Work with Chinese in Python

2019-07-24 12:22发布

问题:

I`m trying to work with Chinese text and big data in Python. Part of work is clean text from some unneeded data. For this goal I am using regexes. However I met some problems as in Python regex as in PyCharm application:

1) The data is stored in postgresql and viewed well in the columns, however, after select and pull it to the var it is displayed as a square:

When the value printed to the console is looks like:

Mentholatum 曼秀雷敦 男士 深层活炭洁面乳100g(新包装)

So I presume there is no problem with application encoding but with debug part of encoding, however, I did not find any solutions for such behaviour.

2) The example of regex that I need to care is to remove the values between Chinese brackets include them. The code I used is:

#!/usr/bin/env python
# -*- coding: utf-8 -*

import re
from pprint import pprint 
import sys, locale, os

    columnString = row[columnName]
    startFrom = valuestoremove["startsTo"]
    endWith = valuestoremove["endsAt"]
    isInclude = valuestoremove["include"]
    escapeCharsRegex = re.compile('([\.\^\$\*\+\?\(\)\[\{\|])')
    nonASCIIregex = re.compile('([^\x00-\x7F])')
    if escapeCharsRegex.match(startFrom):
        startFrom = re.escape(startFrom)
    if escapeCharsRegex.match(endWith):
        endWith = re.escape(endWith)

    if isInclude:
        regex = startFrom + '(.*)' + endWith
    else:
        regex = '(?<=' + startFrom + ').*?(?=' + endWith + ')'
    if nonASCIIregex.match(regex):
        p = re.compile(ur'' + regex)
    else:
        p = re.compile(regex)
    row[columnName] = p.sub("", columnString).strip()

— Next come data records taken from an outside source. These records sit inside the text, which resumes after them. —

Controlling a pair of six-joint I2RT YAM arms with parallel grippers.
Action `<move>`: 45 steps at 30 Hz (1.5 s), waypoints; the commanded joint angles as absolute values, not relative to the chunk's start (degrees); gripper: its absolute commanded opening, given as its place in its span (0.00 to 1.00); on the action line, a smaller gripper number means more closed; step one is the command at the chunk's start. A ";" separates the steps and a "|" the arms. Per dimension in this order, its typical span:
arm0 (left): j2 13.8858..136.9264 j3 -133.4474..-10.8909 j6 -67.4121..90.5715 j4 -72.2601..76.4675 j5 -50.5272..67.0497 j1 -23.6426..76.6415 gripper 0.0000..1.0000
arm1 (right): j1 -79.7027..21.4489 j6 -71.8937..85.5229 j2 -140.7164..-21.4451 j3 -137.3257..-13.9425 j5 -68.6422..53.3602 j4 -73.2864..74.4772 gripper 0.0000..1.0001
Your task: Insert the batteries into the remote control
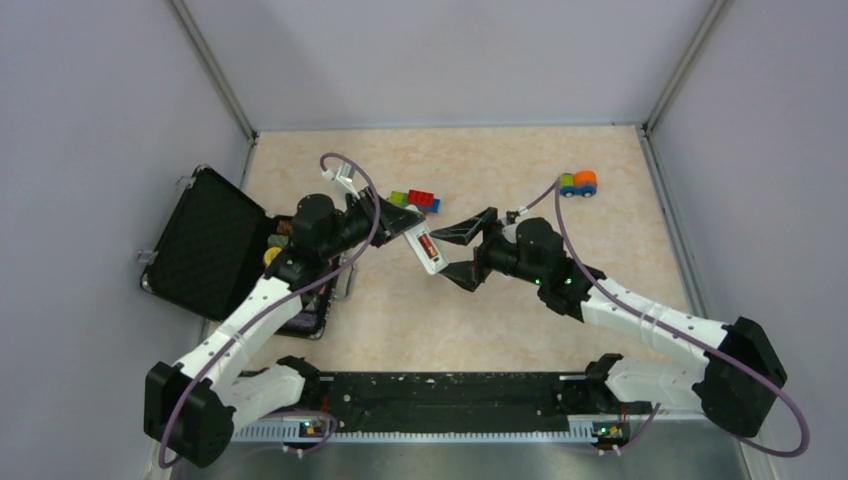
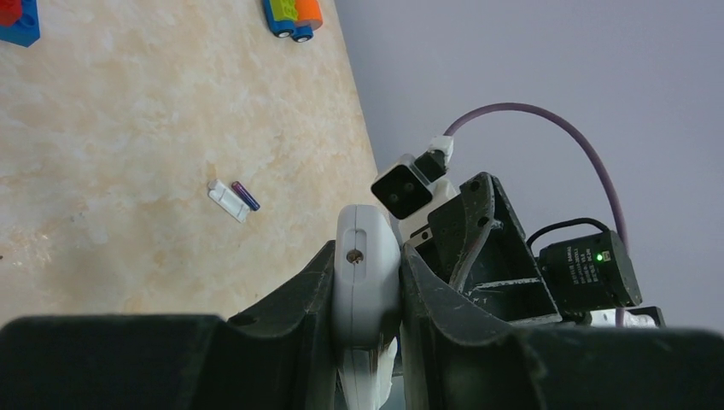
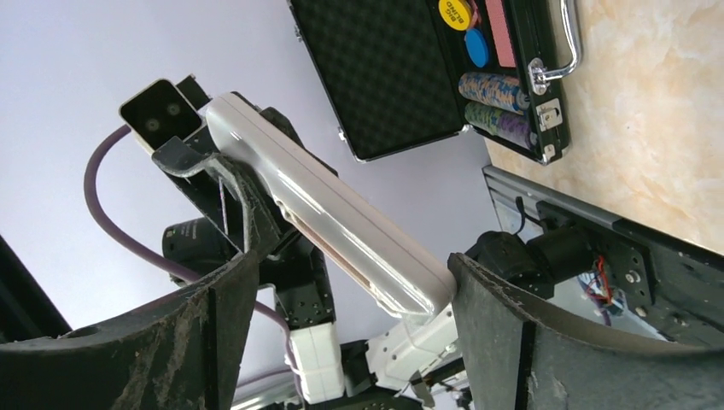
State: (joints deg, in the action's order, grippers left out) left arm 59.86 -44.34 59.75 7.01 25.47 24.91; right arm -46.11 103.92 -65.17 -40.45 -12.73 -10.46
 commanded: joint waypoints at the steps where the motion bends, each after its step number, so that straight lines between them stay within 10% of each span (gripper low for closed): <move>1: 58.01 -46.21 53.31 7.62 27.56 24.75 0.00 | -44.43 98.07 -60.83 -42.37 -12.74 -7.92 0.81; 13: 57.14 -47.08 41.29 6.37 40.35 21.29 0.00 | -31.13 75.88 -51.25 -41.41 -13.37 13.70 0.75; 24: 56.74 -52.62 38.81 5.89 49.57 21.23 0.00 | -24.33 27.42 -72.69 -56.30 -2.78 31.06 0.50; 45: 59.70 -53.29 42.02 8.11 39.47 21.27 0.00 | -24.40 15.12 -95.65 -62.97 2.85 31.72 0.33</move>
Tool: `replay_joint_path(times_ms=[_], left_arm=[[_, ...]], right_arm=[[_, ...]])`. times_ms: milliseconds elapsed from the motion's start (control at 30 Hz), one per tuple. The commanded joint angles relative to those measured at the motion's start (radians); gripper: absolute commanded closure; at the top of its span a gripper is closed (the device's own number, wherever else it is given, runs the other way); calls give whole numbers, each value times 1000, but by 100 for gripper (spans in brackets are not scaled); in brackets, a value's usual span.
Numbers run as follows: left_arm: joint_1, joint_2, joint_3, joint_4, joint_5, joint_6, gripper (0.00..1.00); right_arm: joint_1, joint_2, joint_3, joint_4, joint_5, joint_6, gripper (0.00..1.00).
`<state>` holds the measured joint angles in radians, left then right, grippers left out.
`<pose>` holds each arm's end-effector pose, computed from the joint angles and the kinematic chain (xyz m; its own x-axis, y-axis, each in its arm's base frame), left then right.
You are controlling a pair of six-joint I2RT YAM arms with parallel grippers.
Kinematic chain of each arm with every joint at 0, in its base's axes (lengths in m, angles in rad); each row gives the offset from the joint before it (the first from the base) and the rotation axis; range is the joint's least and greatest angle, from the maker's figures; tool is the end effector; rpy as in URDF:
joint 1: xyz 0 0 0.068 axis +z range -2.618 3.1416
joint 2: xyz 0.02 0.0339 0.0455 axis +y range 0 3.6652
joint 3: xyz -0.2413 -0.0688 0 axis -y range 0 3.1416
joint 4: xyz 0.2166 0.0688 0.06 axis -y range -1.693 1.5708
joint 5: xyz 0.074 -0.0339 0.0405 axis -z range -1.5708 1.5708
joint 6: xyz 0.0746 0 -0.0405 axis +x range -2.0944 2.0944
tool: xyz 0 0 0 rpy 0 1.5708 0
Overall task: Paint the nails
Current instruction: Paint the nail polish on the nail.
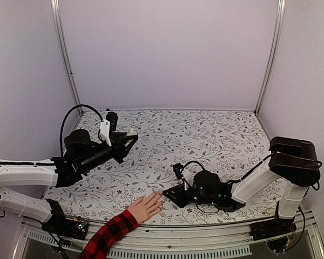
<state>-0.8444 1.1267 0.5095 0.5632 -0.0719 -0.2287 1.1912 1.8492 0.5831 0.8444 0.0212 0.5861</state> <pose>0.1872 -0.2027 0.2470 -0.1932 -0.1230 -0.9734 0.6717 0.7066 -0.2226 0.1290 0.3190 0.0961 -0.6360 -0.1019 -0.7649 -0.6838 0.5339 0.4974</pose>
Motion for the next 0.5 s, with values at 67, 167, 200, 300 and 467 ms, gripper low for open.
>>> replay_joint_path(times_ms=[67,167,200,300,467], left_arm=[[-4,2,-2,37,2,13,100],[-4,2,-2,37,2,12,100],[-5,3,-2,37,3,12,100],[-5,2,-2,38,2,9,100],[-4,4,-1,38,2,10,100]], right_arm=[[6,8,3,5,-11,-2,100],[7,10,0,8,-11,0,100],[5,9,-1,10,-11,-1,100],[5,6,-3,10,-10,0,100],[5,5,-5,10,-10,1,100]])
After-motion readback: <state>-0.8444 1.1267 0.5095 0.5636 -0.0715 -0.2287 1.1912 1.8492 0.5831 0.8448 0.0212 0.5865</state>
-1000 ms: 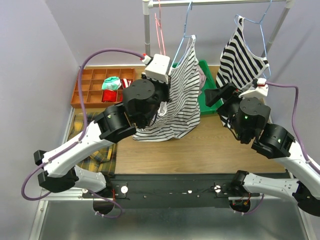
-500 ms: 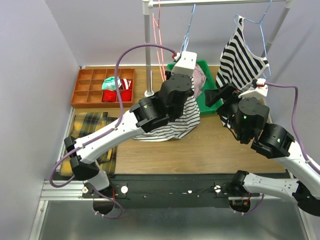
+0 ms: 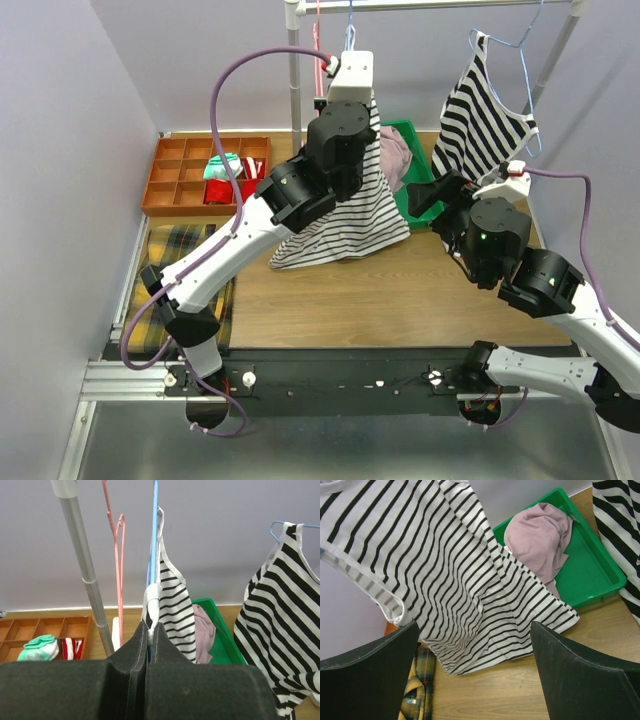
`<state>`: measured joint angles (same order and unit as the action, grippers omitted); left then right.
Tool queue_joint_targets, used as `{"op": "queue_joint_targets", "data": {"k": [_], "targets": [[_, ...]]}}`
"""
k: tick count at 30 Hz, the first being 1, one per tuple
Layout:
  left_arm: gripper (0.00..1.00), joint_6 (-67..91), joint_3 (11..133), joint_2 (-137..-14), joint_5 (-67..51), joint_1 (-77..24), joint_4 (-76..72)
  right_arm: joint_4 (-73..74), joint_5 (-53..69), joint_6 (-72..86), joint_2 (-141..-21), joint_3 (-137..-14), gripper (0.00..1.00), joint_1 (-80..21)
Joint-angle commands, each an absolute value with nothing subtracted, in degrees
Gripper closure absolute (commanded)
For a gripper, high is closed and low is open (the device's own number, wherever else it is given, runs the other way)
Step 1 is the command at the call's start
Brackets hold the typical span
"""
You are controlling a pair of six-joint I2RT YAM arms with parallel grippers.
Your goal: Place the tank top on the hanger
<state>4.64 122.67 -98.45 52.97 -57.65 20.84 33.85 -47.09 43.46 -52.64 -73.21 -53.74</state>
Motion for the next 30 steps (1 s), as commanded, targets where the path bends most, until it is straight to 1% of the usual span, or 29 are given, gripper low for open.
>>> {"op": "queue_joint_targets", "data": {"k": [1, 4, 12, 28, 29, 30], "targets": [[1.0, 7.72, 127.61, -101.42, 48.62, -54.68, 22.23, 34.54, -48.25, 43.68, -51.59, -71.98, 0.0, -54.05], [1.0, 9.4, 128.24, -101.95, 46.58, -53.35, 24.78, 33.75, -47.64, 43.77, -51.68, -71.37, 0.0, -54.05], [1.0, 13.35, 120.78, -99.15, 43.78, -51.16, 24.7, 32.78, -45.97, 44.74, -51.95, -69.26, 0.0, -54.05], [1.0, 17.31, 114.52, -95.8, 39.55, -49.31, 24.87, 33.22, -45.44, 45.62, -51.15, -66.27, 0.0, -53.96], [0.98, 17.4, 114.26, -95.37, 39.2, -49.31, 24.87, 33.4, -45.35, 45.62, -51.15, -66.1, 0.0, -54.05], [0.89, 17.49, 113.21, -94.32, 39.2, -49.31, 24.87, 33.49, -45.44, 45.62, -51.07, -66.01, 0.0, -53.97]]}}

But the regex does not influence on the given string. I`ve made a test with next code:

#!/usr/bin/env python
# -*- coding: utf-8 -*
import re

reg = re.compile(ur'((.*))')
string = u"巴黎欧莱雅 男士 劲能冰爽洁面啫哩(原男士劲能净爽洁面啫哩)100ml"
print string
string = reg.sub("", string)
print string

And it is work fine for me. The only difference between those two code examples is that n the first the regex values are come from the txt file with json, encoded as utf-8:

{
                "between": {
                    "startsTo": "(",
                    "endsAt": ")",
                    "include": true,
                    "sequenceID": "1"
                }
            }, {
                "between": {
                    "startsTo": "(",
                    "endsAt": ")",
                    "include": true,
                    "sequenceID": "2"
                }
            },{
                "between": {
                    "startsTo": "(",
                    "endsAt": ")",
                    "include": true,
                    "sequenceID": "2"
                }
            },{
                "between": {
                    "startsTo": "(",
                    "endsAt": ")",
                    "include": true,
                    "sequenceID": "2"
                }
            }

The Chinese brackets from the file are also viewed like the squares:

I cant find explanation or any solution for such behavior, thus the community help need

Thanks for help.

回答1:

The problem is that the text you're reading in isn't getting understood as Unicode correctly (this is one of the big gotchas that prompted sweeping changes for Python 3k). Instead of:

data_file = myfile.read()

You need to tell it to decode the file:

data_file = myfile.read().decode("utf8")

Then continue with json.loads, etc, and it should work out fine. Alternatively,

data = json.load(myfile, "utf8")


回答2:

After many searches and consultations here is a solution for Chinese text (also mixed and non-mixed language)

import codecs
def betweencase(valuestoremove, row, columnName):
    columnString = row[columnName]
    startFrom = valuestoremove["startsTo"]
    endWith = valuestoremove["endsAt"]
    isInclude = valuestoremove["include"]
    escapeCharsRegex = re.compile('([\.\^\$\*\+\?\(\)\[\{\|])')
    if escapeCharsRegex.match(startFrom):
        startFrom = re.escape(startFrom)
    if escapeCharsRegex.match(endWith):
        endWith = re.escape(endWith)
    if isInclude:
        regex = ur'' + startFrom + '(.*)' + endWith
    else:
        regex = ur'(?<=' + startFrom + ').*?(?=' + endWith + ')'

    ***p = re.compile(codecs.encode(unicode(regex), "utf-8"))***
    delimiter = ' '
    if localization == 'CN':
        delimiter = ''

    row[columnName] = p.sub(delimiter, columnString).strip()

As you can see we encode any regex to utf-8 thus the postgresql db value is match to regex.